WORK TASK: From the records below, pull each line that has "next".

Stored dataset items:
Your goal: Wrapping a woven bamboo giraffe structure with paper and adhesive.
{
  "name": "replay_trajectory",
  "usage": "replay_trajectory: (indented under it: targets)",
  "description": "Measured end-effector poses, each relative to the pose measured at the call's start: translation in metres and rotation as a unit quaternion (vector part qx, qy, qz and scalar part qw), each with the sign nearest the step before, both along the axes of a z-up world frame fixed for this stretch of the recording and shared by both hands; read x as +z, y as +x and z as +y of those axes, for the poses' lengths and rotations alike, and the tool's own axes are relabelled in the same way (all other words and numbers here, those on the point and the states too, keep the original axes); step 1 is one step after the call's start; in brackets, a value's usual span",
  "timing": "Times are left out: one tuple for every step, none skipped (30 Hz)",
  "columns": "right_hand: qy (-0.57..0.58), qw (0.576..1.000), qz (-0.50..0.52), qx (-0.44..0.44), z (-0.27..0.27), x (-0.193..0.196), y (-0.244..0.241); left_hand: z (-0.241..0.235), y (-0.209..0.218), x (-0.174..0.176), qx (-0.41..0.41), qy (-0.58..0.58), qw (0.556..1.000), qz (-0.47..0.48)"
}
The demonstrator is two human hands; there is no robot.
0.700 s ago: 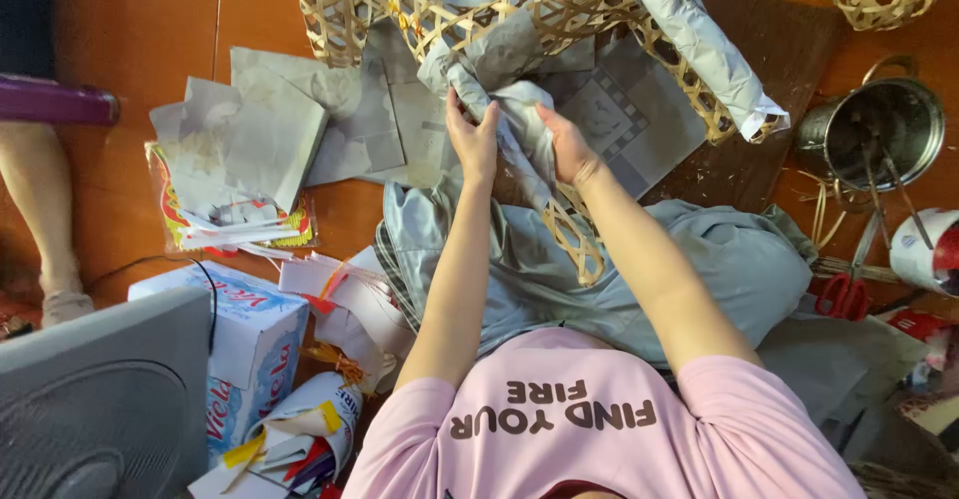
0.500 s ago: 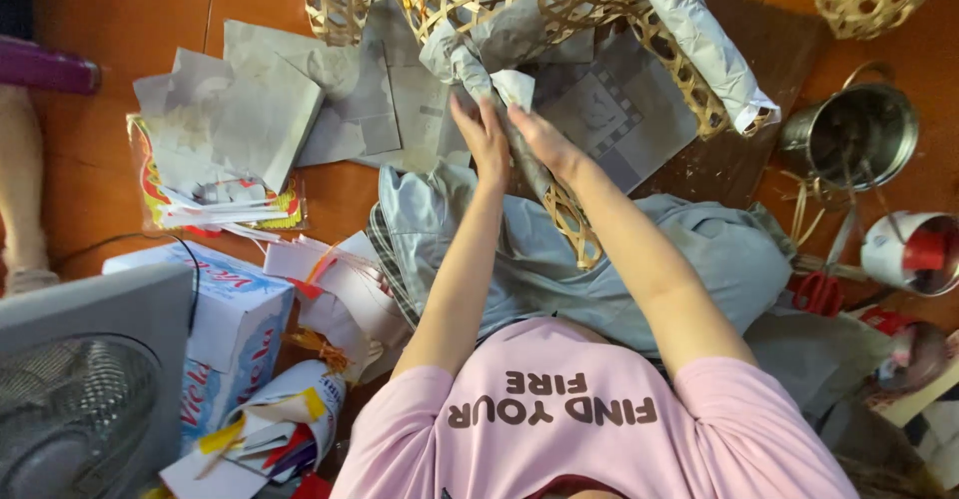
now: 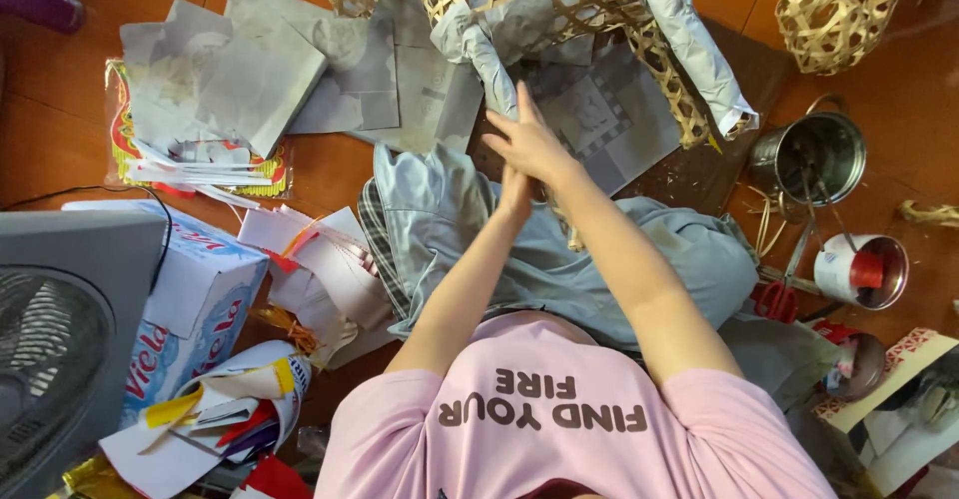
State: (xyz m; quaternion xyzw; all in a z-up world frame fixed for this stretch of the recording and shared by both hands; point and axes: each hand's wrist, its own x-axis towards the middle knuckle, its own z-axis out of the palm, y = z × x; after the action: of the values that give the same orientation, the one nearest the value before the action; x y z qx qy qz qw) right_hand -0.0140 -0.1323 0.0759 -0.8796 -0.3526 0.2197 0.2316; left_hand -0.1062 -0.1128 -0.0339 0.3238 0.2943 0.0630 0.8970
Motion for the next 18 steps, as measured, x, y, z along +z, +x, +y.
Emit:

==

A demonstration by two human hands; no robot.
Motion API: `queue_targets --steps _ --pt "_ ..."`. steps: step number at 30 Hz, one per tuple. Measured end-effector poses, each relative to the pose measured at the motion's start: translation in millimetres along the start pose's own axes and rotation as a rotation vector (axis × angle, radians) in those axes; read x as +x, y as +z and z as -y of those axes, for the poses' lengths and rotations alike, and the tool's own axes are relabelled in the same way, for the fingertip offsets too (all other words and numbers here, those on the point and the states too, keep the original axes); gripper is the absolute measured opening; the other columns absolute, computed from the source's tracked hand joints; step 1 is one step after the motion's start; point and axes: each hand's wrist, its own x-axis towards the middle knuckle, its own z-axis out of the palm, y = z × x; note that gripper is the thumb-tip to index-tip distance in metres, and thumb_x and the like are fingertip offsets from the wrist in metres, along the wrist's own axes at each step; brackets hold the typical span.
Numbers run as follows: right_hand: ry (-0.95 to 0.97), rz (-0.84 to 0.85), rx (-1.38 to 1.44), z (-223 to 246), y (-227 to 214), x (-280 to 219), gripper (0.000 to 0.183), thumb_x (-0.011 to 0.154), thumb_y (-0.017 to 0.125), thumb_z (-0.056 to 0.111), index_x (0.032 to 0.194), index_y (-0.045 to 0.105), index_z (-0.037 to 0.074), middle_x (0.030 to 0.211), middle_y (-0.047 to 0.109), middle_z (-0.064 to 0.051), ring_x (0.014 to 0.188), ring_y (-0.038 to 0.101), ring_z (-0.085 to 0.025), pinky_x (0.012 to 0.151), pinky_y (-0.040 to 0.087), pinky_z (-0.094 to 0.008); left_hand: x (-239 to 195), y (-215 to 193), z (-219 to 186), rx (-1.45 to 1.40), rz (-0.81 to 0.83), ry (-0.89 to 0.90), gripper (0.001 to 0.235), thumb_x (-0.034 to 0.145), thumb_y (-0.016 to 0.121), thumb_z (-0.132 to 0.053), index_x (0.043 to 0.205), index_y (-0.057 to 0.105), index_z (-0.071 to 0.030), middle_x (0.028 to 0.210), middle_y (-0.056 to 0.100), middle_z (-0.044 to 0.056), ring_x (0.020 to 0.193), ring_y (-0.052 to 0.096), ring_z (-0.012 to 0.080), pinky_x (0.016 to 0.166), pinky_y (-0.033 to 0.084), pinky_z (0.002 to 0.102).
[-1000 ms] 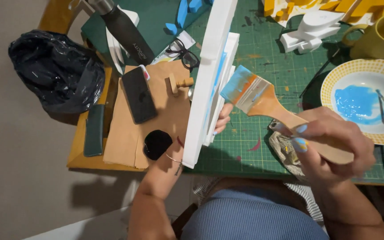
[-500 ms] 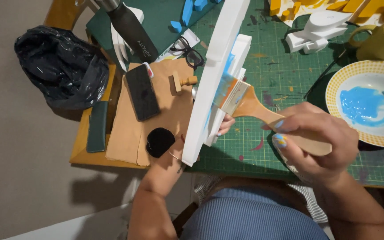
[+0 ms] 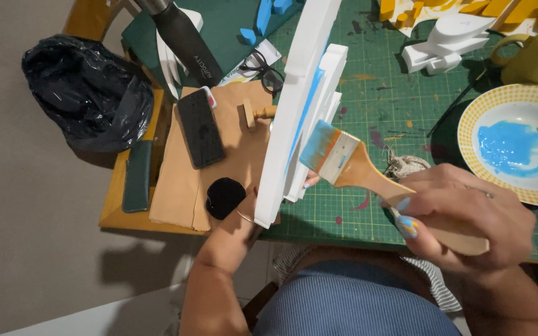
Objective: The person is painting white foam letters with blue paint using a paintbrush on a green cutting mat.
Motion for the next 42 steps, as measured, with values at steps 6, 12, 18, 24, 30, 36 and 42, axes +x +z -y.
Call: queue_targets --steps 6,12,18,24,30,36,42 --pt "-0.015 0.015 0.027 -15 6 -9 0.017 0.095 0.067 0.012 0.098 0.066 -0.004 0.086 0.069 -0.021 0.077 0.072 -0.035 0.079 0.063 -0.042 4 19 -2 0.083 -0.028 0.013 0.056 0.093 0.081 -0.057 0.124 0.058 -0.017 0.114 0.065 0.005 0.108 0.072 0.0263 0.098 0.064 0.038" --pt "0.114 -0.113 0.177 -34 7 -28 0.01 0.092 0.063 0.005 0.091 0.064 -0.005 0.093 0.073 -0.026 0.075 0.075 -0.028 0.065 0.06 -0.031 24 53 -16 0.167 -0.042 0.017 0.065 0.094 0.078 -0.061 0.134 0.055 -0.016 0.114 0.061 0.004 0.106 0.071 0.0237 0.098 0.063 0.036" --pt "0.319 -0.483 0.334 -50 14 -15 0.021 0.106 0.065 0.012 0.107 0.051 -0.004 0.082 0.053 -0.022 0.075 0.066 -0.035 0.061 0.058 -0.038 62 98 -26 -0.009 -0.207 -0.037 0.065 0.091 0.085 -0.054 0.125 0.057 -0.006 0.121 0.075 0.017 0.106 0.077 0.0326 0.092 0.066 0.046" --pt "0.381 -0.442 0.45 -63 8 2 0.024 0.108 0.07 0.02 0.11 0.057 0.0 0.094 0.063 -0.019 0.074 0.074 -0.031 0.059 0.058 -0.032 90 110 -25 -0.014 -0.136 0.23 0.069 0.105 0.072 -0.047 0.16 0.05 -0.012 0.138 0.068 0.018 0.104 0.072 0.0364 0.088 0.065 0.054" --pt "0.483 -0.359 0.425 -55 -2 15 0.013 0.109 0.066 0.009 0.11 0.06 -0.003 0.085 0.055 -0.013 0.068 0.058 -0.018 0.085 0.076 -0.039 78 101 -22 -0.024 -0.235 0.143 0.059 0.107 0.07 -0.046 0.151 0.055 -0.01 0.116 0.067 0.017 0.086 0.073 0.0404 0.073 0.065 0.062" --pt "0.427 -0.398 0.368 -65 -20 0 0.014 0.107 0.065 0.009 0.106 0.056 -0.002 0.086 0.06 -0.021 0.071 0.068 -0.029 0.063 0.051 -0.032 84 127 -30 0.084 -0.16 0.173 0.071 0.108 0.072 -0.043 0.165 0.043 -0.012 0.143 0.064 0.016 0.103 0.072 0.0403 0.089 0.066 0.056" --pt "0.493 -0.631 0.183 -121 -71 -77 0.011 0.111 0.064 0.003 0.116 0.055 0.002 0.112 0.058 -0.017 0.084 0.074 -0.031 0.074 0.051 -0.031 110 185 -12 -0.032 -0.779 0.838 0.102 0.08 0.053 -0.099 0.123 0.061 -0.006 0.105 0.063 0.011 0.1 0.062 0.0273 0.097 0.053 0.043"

OUTPUT OF THE EXERCISE:
Motion for the next 18 steps, as measured, x, y, z along +z, +x, +y.
Motion for the next 42 steps, as measured, with values at steps 6, 12, 18, 24, 30, 36 and 42, axes +x +z -y.

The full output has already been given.